» **Task requirements**
Where the line containing "ee_left @ -33" appears in the entries below, start there and print only that line and every line after it, exactly, through the end, excluding pictures.

» **Dataset entries**

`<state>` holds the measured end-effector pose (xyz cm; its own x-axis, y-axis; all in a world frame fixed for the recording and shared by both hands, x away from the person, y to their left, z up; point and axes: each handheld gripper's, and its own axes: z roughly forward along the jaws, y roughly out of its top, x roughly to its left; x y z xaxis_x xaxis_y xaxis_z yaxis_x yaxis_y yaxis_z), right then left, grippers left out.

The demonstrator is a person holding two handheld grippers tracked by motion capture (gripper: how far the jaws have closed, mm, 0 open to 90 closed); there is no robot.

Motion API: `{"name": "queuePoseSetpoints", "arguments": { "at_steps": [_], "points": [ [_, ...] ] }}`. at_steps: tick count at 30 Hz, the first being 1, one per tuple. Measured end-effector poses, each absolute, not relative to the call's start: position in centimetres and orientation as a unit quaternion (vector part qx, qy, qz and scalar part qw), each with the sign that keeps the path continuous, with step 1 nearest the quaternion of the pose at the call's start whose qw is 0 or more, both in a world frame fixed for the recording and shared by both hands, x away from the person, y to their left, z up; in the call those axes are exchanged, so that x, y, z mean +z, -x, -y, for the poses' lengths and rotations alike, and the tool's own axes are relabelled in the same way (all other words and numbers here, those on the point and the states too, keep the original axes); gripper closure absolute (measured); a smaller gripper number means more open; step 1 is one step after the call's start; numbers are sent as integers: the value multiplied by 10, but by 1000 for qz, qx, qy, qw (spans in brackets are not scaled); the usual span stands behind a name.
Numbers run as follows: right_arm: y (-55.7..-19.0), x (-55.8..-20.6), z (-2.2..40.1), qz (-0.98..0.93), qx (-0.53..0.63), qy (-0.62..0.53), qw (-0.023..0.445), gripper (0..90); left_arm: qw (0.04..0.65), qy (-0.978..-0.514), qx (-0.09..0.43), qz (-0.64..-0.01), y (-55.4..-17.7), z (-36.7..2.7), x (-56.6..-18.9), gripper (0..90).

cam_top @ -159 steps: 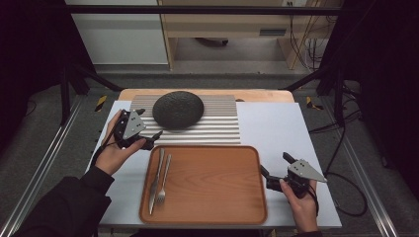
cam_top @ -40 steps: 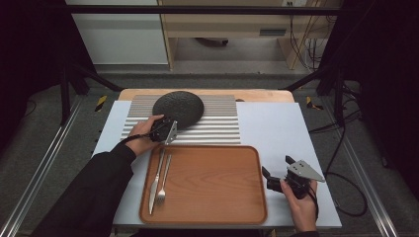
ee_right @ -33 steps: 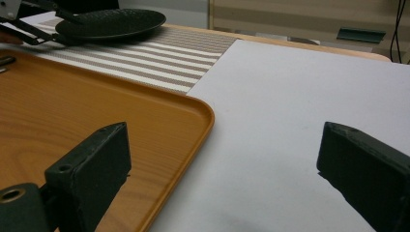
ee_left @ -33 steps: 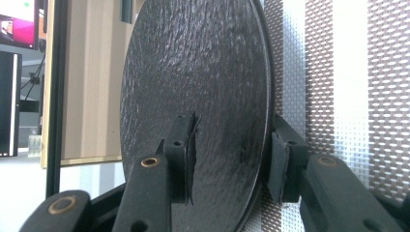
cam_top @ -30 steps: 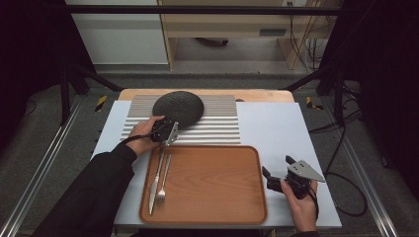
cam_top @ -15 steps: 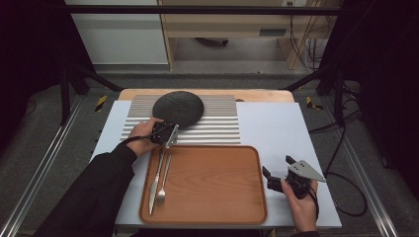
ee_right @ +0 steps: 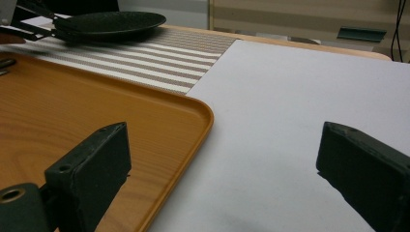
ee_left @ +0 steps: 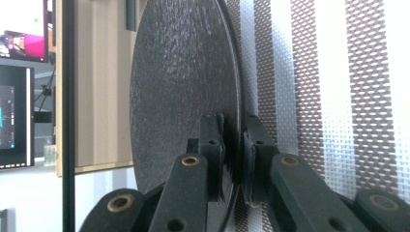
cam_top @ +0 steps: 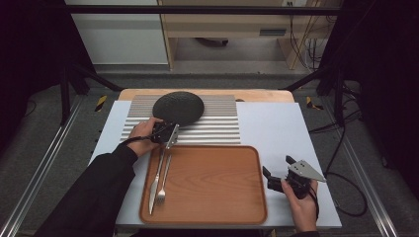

» **Task result**
ee_left @ -33 steps: 
cam_top @ -30 steps: 
cam_top @ -15 steps: 
ee_right @ +0 steps: 
ee_left @ +0 steps: 
cam_top @ +0 steps: 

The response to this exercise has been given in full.